見学を終え、新幹線の時間まで時間を潰そうとスマホを見てた矢先、『電気設備故障のため東海道新幹線が大幅遅れ。復旧見込未定』なんてニュースが流れてこんできた。
なんて最悪のタイミング!とはいえまだ14時、遅くても夜には東京に帰れるだろうと高をくくってフラフラしていたが、待てど暮らせど復旧のニュースは流れてこず、居ても立っても居られず京都駅まで向かうと、そこには見たこともないような長蛇の列が。
この時点で面食らうもまだ都合のいいバイアスに目を曇らせていた私は、「待ってれば数時間遅れで到着するだろうし、それまでせいぜい京都を楽しむべ」と初めての京懐石を堪能しに向かった。ぐじもかぶら煮も初めて食べましたよ。繊細なお味で大いに結構でした。

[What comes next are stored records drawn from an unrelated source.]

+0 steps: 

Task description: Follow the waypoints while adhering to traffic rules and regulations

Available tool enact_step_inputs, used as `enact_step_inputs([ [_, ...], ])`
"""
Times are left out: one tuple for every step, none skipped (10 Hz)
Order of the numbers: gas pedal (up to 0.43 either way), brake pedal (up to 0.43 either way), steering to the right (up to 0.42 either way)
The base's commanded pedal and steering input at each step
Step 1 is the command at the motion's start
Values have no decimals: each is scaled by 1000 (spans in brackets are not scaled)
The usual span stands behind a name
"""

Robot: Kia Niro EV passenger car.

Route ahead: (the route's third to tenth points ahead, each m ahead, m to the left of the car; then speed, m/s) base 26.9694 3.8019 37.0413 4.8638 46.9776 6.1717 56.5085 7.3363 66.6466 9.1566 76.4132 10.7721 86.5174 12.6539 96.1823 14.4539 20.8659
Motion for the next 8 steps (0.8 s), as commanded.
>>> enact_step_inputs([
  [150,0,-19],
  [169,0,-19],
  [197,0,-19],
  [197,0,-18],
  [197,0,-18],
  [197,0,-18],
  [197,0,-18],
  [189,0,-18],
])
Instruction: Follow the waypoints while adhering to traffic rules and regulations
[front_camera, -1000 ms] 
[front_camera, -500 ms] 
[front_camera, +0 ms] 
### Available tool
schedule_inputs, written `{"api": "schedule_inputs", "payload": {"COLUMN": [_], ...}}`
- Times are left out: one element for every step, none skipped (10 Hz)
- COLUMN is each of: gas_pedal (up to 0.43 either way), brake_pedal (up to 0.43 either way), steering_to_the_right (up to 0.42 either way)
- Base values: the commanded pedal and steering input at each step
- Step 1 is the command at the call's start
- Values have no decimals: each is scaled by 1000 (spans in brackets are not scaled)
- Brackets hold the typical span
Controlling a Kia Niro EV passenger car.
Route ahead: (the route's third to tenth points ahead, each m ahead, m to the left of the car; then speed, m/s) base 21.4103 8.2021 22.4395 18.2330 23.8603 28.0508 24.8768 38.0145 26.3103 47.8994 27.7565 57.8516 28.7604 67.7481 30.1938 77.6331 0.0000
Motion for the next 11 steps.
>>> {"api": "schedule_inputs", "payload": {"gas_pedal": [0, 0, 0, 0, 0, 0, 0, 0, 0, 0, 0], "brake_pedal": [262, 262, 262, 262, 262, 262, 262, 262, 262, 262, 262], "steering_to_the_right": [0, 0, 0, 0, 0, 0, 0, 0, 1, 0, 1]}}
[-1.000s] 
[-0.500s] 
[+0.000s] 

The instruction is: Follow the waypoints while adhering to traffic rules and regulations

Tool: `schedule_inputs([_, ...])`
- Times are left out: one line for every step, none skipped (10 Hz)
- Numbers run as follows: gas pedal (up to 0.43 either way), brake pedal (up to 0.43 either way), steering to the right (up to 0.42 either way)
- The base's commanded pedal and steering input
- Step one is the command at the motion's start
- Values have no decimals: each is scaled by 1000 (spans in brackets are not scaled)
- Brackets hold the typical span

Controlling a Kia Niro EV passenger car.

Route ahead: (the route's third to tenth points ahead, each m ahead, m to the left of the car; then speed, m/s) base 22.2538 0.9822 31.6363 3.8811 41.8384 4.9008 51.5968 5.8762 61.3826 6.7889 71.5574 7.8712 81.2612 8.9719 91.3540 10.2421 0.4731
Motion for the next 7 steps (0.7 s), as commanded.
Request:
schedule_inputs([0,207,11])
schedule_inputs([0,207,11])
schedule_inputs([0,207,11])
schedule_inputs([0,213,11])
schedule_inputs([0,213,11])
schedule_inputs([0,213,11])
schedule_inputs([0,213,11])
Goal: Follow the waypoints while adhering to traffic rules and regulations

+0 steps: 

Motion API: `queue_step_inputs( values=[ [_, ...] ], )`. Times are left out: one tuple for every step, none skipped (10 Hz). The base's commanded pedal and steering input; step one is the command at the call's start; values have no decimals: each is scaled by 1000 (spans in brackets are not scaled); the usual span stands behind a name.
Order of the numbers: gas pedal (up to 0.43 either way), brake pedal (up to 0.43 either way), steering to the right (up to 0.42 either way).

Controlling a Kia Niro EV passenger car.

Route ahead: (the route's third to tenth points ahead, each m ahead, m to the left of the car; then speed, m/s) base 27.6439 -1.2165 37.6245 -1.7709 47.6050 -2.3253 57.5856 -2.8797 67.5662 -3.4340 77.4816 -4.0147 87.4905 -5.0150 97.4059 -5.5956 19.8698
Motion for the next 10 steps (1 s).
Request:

食べ終わって再び様子をうかがうも、いまだ乗車予定の便は再開見込みは立たず、しびれを切らしてみどりの窓口まで向かうと、かろうじて動いている前の便に振り替えてもらえた。知らなかったことだが、新幹線の指定席は他の便の指定席へ振り替えてもらうことが可能らしい。それができるなら、もっと早くにお願いすればよかった……。
ホーム上では「終電に間に合わない恐れがある」「なるべく載れる新幹線に乗ってください」と恐ろしげなアナウンスが響き、東京へ帰る人々の群れは心配そうに線路の先を見つめていた。
時刻は21時30分。明日から出勤なのにこんな時間まで京都にいるなんて思ってもみなかったし、物理的にギリギリ可能だったのでびっくりした。

まあ少なくとも帰れたわけだし、トラブルも旅の醍醐味ということですね。